2nd President of Moldova
- In office 15 January 1997 – 7 April 2001
- Prime Minister: Andrei Sangheli Ion Ciubuc Ion Sturza Dumitru Braghiş
- Preceded by: Mircea Snegur
- Succeeded by: Vladimir Voronin

2nd President of the Moldovan Parliament
- In office 4 February 1993 – 9 January 1997
- President: Mircea Snegur
- Prime Minister: Andrei Sangheli
- Deputy: Dumitru Moțpan Nicolae Andronic Dumitru Diacov
- Preceded by: Alexandru Moșanu
- Succeeded by: Dumitru Moțpan

Member of the Moldovan Parliament
- In office 17 April 1990 – 9 January 1997
- Succeeded by: Petru Agachi
- Parliamentary group: Democratic Agrarian Party
- Constituency: Briceni

1st Moldovan Ambassador to Russia
- In office 6 April 1992 – 3 February 1993
- President: Mircea Snegur
- Prime Minister: Valeriu Muravschi Andrei Sangheli
- Succeeded by: Anatol Țăranu

First Secretary of the Moldavian Communist Party
- In office 16 November 1989 – 4 February 1991
- Premier: Ivan Calin Petru Pascari Mircea Druc
- Preceded by: Semion Grossu
- Succeeded by: Grigore Eremei

Personal details
- Born: 27 January 1940 (age 86) Rădulenii Vechi, Kingdom of Romania
- Citizenship: Moldova Romania
- Party: Agrarian Party of Moldova
- Other political affiliations: Communist Party of the Soviet Union (1964–1991)
- Spouse: Antonina Lucinschi ​ ​(m. 1965; died 2005)​
- Children: Chiril, Sergiu
- Education: Moldova State University
- Profession: Politician

= Petru Lucinschi =

President of Moldova from 1997 to 2001

Petru Lucinschi (/ro/; born 27 January 1940) is a former Moldovan politician who was Moldova's second President from 1997 to 2001. He currently serves as the founder and head of the Lucinschi Foundation of Strategic Studies and International Relations.

== Early life and education ==
Petru Lucinschi was born on 27 January 1940 in Rădulenii Vechi village, Soroca County, Kingdom of Romania (now Florești district) into the family of Kirill Vasilievich Lucinschi.
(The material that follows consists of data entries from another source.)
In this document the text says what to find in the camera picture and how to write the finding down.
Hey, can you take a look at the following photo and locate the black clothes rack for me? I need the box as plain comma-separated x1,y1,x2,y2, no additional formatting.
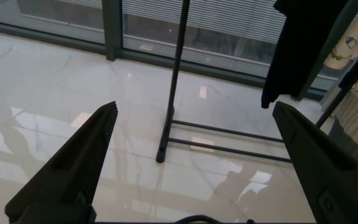
155,0,358,164

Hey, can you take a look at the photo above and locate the cream printed garment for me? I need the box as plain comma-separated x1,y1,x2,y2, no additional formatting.
323,0,358,71

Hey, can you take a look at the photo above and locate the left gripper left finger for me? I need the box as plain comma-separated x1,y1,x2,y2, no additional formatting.
4,101,119,224

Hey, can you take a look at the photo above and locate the black cable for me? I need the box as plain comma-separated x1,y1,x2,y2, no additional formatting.
172,214,256,224

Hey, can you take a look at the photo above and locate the window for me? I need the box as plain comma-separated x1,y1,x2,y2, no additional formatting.
0,0,358,102

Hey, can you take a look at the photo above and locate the black garment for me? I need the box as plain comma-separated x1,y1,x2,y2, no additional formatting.
260,0,351,110

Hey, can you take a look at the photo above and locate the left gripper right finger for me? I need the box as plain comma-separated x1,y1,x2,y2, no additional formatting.
272,101,358,224
Lucinschi carries a transcribed version of the Polish surname Łuczyński, but has never publicly identified with a Polish heritage. In 1962, he graduated from Chisinau State University. During his studies, he was the secretary of the local Komsomol. From 1963 to 1964, he was engaged in Komsomol work in the Soviet Army. He has a PhD in Philosophy (1977) from the Russian Academy of Sciences in Moscow.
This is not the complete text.